Illness and medical issues are always hard, especially so in a new country. Understanding the medical system in Australia means you will get the right heath care sooner.

General Practitioner (GP)

In Australia, a doctor is also known as a General Practitioner (GP). GPs are qualified doctors that treat a wide range of general issues, such as colds and flu, minor injuries, sexual health etc. When necessary a GP will refer you to a Specialist Doctor for further investigations or treatment for specific physical and mental conditions.

If you are feeling unwell or have a general medical issue that’s not an emergency, then a GP doctor should be your first point of contact.

Choosing a Doctor

Check your OSHC provider’s website for an approved doctor that is closest to you. If you choose a doctor with a direct billing relationship then all costs will be forwarded directly to your OSHC provider without the need to pay upfront.

Otherwise, do an online search for your closest medical clinic. Reading online reviews can help you make a decision on which doctor to choose.

You can request a female doctor if you prefer.

What to Bring to Your Appointment

– OSHC card

– photo ID such as your student card.

– a list of medications you are currently taking.

– a list of vaccinations you have received in the past.

Is it an Emergency?

If you require emergency medical help you should dial Triple Zero 000 immediately for an ambulance, or make your way to the nearest Hospital Emergency Department.

An emergency is any medical problem that could cause death or permanent injury if not treated quickly.

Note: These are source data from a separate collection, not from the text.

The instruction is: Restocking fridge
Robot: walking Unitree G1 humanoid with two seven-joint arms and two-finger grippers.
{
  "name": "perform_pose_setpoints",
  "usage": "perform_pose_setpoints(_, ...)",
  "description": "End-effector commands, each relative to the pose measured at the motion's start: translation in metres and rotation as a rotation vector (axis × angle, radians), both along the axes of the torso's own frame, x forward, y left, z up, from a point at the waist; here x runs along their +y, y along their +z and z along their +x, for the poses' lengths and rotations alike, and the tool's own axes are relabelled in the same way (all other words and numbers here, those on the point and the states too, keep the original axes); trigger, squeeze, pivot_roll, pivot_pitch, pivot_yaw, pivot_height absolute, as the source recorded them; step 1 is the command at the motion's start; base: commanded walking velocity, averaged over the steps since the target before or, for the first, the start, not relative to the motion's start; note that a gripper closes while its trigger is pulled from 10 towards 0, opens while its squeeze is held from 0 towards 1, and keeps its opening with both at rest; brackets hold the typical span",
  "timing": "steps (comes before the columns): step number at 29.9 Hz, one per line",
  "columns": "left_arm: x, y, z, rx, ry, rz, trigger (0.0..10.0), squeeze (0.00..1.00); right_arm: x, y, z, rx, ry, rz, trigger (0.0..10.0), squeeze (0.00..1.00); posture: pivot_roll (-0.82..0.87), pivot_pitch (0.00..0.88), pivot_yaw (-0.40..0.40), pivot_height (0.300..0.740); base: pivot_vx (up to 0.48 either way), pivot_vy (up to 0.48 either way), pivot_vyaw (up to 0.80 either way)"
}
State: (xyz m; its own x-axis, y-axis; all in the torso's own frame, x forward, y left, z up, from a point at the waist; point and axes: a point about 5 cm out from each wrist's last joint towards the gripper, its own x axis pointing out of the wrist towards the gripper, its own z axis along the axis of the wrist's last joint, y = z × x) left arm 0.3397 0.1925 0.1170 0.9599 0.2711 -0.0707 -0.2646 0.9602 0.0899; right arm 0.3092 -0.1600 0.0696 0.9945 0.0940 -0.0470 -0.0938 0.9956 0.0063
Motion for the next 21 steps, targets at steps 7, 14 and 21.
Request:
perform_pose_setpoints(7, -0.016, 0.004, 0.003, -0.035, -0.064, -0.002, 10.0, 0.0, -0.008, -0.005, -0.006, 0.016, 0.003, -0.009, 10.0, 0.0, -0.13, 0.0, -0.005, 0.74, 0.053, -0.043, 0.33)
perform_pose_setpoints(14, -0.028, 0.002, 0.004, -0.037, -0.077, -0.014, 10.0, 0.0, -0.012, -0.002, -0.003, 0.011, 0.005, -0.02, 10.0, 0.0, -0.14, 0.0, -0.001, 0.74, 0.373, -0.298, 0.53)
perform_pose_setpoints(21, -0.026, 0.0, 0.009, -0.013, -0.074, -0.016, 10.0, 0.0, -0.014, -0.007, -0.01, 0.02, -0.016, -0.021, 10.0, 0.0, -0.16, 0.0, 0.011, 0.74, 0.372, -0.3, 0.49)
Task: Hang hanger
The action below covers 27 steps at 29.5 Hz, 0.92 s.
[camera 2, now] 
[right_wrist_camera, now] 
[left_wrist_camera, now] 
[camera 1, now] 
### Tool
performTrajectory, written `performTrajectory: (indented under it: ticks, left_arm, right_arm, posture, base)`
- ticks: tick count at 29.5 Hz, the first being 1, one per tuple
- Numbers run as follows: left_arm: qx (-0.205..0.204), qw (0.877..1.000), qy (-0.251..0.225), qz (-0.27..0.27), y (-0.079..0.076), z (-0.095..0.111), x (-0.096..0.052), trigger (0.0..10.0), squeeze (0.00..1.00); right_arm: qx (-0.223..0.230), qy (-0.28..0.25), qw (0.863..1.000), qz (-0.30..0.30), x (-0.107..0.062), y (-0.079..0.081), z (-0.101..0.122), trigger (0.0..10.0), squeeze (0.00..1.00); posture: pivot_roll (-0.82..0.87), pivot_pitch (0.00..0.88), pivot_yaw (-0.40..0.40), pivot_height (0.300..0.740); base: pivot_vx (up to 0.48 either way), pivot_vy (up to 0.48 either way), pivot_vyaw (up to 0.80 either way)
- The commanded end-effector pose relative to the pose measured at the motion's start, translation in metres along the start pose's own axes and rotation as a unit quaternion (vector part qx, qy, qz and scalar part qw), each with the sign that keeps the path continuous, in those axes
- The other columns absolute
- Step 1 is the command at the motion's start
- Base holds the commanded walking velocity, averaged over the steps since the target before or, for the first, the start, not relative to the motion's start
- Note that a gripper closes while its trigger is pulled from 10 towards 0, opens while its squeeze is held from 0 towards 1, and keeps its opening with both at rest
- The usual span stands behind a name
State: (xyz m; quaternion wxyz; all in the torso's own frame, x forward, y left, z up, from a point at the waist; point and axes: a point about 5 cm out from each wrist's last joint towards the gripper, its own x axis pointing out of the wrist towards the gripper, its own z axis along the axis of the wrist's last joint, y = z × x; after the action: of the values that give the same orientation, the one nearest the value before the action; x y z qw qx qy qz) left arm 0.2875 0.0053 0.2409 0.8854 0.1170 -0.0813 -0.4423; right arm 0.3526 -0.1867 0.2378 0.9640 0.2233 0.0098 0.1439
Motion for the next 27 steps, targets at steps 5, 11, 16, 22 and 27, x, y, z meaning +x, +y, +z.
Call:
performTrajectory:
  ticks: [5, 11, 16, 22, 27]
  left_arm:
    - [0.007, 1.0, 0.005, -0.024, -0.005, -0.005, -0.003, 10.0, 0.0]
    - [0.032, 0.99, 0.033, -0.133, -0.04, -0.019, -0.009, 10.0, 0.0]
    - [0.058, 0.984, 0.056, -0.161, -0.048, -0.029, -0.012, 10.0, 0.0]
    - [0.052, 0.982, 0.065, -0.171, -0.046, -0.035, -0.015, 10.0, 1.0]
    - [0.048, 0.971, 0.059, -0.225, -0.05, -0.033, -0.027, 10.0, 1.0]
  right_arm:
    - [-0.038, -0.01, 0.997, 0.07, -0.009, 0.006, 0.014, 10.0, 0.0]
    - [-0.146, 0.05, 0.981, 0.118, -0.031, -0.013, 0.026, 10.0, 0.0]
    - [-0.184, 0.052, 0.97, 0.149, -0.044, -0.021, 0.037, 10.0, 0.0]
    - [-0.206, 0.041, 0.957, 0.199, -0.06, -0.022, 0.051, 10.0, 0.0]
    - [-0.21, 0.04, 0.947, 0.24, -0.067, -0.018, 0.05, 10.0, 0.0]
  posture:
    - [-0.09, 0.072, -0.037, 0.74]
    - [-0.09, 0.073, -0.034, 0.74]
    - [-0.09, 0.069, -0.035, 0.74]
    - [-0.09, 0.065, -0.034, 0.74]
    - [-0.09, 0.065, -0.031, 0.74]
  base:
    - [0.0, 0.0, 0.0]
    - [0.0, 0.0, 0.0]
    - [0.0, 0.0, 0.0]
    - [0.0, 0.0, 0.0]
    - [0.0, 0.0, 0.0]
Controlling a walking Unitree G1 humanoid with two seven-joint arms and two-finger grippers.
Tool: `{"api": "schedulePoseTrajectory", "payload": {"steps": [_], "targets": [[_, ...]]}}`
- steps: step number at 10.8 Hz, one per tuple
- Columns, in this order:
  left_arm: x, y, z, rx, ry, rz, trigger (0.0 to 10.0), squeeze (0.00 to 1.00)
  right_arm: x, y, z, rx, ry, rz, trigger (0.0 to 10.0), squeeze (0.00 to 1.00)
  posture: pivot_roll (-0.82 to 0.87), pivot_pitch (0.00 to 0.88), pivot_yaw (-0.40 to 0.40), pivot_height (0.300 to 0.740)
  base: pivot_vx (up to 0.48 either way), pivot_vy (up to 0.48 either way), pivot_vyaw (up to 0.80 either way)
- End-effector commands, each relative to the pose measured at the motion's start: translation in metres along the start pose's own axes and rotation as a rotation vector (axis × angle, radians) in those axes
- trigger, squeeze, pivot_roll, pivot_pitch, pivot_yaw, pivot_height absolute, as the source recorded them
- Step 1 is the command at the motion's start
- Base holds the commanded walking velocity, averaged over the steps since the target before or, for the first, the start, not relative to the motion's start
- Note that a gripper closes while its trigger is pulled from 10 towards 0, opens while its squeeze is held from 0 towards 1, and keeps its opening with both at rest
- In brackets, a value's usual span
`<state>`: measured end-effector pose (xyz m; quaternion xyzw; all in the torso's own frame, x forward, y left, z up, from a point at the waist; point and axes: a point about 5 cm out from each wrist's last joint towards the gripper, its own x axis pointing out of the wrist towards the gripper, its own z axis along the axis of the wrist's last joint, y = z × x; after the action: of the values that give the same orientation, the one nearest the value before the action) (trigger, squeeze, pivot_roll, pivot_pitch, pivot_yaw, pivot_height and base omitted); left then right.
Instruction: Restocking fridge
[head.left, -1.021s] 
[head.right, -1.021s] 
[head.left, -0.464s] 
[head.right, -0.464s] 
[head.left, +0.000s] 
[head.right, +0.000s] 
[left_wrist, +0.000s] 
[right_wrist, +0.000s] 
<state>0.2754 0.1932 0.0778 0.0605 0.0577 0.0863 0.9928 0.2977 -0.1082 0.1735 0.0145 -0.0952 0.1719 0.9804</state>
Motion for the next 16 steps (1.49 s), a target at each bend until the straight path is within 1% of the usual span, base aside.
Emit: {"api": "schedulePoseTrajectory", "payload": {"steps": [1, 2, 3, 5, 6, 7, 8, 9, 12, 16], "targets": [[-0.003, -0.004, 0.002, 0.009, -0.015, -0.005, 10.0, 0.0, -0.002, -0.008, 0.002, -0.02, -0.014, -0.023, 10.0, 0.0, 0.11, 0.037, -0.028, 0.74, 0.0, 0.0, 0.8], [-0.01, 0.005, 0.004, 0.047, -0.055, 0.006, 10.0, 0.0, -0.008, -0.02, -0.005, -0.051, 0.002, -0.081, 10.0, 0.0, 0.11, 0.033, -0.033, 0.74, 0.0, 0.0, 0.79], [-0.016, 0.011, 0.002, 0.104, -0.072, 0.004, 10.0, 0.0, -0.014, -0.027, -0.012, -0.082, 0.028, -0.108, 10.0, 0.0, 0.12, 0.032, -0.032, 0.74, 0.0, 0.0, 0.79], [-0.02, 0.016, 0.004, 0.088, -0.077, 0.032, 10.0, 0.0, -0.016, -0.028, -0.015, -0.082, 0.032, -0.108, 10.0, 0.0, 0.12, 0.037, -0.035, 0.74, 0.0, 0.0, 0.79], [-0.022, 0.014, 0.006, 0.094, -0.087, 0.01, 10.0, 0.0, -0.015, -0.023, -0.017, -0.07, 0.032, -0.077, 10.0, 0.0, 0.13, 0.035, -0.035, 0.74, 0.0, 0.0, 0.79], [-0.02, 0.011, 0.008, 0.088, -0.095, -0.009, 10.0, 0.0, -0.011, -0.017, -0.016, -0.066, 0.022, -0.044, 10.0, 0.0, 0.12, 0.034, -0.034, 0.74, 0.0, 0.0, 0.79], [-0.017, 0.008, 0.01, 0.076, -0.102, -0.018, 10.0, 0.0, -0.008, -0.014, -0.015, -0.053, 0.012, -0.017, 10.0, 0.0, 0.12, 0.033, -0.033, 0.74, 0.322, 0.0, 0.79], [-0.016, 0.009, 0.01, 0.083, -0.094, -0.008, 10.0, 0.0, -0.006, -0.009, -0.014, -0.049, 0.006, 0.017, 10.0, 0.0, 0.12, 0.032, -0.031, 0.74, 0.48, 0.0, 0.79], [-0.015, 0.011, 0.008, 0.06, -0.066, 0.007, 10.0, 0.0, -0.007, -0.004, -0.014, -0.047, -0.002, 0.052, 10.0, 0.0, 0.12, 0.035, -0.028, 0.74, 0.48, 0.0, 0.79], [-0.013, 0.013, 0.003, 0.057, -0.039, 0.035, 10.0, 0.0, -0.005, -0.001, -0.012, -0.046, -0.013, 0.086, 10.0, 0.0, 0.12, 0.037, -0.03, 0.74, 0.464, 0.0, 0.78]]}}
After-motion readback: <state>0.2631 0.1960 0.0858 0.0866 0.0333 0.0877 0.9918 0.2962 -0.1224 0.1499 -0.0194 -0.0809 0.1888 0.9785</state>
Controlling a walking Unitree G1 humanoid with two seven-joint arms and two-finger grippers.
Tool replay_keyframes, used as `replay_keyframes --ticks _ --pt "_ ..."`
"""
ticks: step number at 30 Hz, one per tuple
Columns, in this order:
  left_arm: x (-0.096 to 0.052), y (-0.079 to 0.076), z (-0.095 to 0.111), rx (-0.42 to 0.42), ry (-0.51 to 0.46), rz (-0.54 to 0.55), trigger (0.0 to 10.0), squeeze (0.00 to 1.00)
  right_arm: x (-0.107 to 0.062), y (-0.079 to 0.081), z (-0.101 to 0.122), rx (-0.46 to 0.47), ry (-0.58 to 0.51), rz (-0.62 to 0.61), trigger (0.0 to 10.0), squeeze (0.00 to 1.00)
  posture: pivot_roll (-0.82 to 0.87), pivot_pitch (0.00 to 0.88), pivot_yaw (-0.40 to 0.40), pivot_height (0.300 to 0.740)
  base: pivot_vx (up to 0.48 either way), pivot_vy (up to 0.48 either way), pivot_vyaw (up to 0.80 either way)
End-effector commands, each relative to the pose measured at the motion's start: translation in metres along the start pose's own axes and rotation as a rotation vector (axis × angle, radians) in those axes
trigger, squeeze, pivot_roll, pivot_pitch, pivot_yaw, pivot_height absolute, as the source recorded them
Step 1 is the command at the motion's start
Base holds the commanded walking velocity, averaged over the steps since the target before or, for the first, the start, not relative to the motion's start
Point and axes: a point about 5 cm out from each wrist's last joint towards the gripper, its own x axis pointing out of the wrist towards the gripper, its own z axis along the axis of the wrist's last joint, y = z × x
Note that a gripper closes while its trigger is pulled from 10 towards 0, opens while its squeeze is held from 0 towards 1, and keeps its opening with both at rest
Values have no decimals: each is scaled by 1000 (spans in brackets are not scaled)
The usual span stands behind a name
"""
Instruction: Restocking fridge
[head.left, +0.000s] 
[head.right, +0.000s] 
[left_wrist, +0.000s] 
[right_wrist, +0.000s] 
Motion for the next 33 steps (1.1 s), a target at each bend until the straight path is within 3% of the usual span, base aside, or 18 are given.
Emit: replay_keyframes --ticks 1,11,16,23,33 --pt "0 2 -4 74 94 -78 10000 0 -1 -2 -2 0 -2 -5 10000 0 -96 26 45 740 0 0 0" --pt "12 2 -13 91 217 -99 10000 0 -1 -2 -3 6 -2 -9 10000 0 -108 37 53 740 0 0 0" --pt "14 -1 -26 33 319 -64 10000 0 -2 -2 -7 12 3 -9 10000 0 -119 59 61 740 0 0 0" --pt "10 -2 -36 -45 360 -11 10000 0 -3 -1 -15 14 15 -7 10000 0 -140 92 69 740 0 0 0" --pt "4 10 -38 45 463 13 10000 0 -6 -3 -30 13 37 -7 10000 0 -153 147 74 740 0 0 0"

Some examples of medical emergencies are:

  • Chest pain accompanied by sweating, nausea, vomiting, shortness of breath, radiating pain that moves to the arm or neck, dizziness, or feeling that your heart is beating irregularly or too fast
  • Choking
  • Severe bleeding that doesn’t stop after 15 minutes of direct pressure
  • Fainting
  • Broken or displaced bones
  • Swallowing poison
  • Burns
  • Suddenly not being able to walk, speak, or move a portion of your body
  • Shortness of breath or difficulty in breathing

If you are not suffering from a medical emergency but you do go to Hospital Emergency Department for treatment, you will usually have to wait a long time to see a doctor or even be sent away to attend your closest medical centre.